■ WHAT THE TASK REQUIRES
Without any of the pictures, transcribe all the lines below exactly.

SUPPLIED MATERIAL START

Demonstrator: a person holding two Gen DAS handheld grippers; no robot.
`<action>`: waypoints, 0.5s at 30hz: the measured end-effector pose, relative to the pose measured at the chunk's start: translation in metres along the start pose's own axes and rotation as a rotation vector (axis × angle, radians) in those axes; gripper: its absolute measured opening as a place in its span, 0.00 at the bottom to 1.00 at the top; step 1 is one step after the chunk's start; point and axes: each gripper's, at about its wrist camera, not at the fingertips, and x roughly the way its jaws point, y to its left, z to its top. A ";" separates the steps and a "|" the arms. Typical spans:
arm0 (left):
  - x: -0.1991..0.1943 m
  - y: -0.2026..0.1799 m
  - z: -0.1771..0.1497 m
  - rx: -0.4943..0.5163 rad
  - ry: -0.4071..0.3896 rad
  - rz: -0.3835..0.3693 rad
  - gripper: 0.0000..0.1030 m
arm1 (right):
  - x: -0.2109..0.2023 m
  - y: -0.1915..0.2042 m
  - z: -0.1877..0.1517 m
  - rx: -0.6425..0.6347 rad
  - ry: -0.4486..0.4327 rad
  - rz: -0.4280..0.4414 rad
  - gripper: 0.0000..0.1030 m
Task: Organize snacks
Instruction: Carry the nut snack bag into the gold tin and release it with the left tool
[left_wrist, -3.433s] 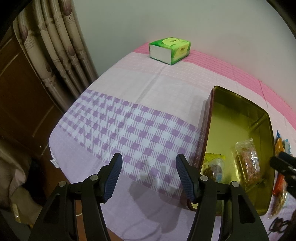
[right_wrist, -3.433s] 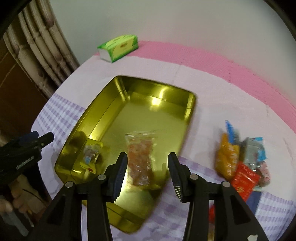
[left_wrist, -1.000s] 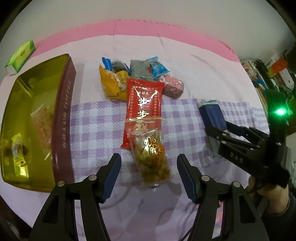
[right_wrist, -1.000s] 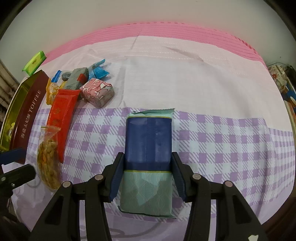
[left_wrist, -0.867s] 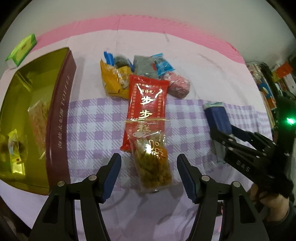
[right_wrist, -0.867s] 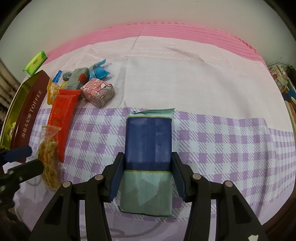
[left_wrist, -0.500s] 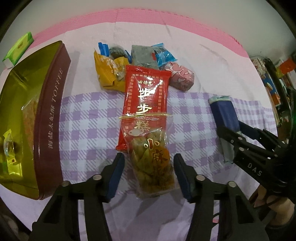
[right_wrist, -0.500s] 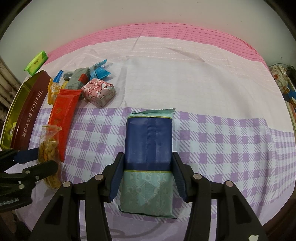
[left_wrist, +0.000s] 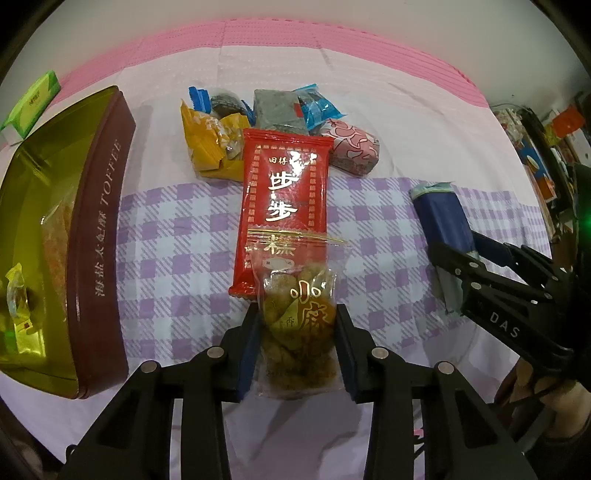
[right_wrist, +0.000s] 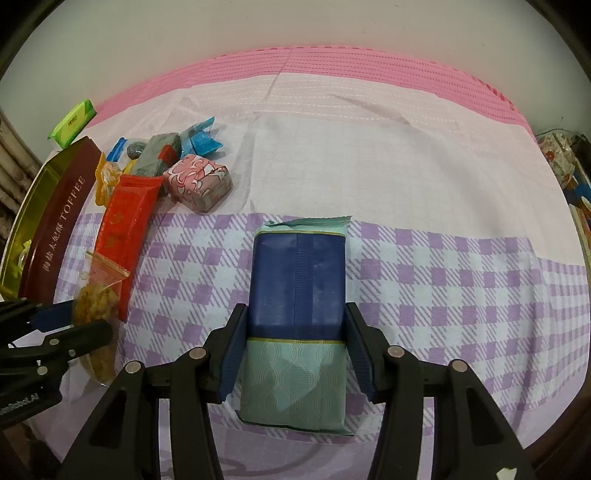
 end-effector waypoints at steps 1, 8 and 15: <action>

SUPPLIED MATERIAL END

■ ANSWER TO THIS PROBLEM
Demonstrator: a person holding two Gen DAS handheld grippers; no robot.
`<action>`: waypoints, 0.5s at 30hz: the measured end-effector pose, relative to the pose measured at the chunk's start: translation in metres along the start pose's own axes and rotation as a rotation vector (axis × angle, radians) in those axes; gripper: its absolute measured opening as a place in its span, 0.00 at the bottom to 1.00 at the top; step 1 is one step after the chunk's start; point and axes: each gripper's, at about its wrist camera, not at the fingertips, and x roughly the way its jaws point, y to its left, z to its top. A ";" separates the steps and a "|" the arms. Typical spans:
arm0 (left):
  - x: -0.1991..0.1943 m
  - y: -0.2026..0.1799 m
  - z: -0.1771..0.1497 m
  - rx: -0.4943..0.5163 rad
  - ry: -0.4071..0.3896 rad
  - rz: -0.3835..0.3693 rad
  - gripper: 0.0000..0.1030 m
arm1 (right):
  - x: -0.2109..0.2023 m
  - y: -0.1915..0.2042 m
  - z: -0.1877..0.1517 m
  - rx: -0.6425..0.6347 rad
  - ry: -0.4486..0.4327 rad
  - rz: -0.4280..0.4414 rad
  - gripper: 0.0000..0.1030 m
Task: Organize snacks
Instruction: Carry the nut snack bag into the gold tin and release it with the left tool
[left_wrist, -3.433s] 
[right_wrist, -3.433s] 
[left_wrist, -1.000s] 
[right_wrist, -1.000s] 
[left_wrist, -0.867s] 
[right_wrist, -0.867s] 
[left_wrist, -0.500s] 
[right_wrist, -0.500s] 
[left_wrist, +0.000s] 
[right_wrist, +0.000s] 
 end-effector waypoints at steps 1, 8 and 15: <action>

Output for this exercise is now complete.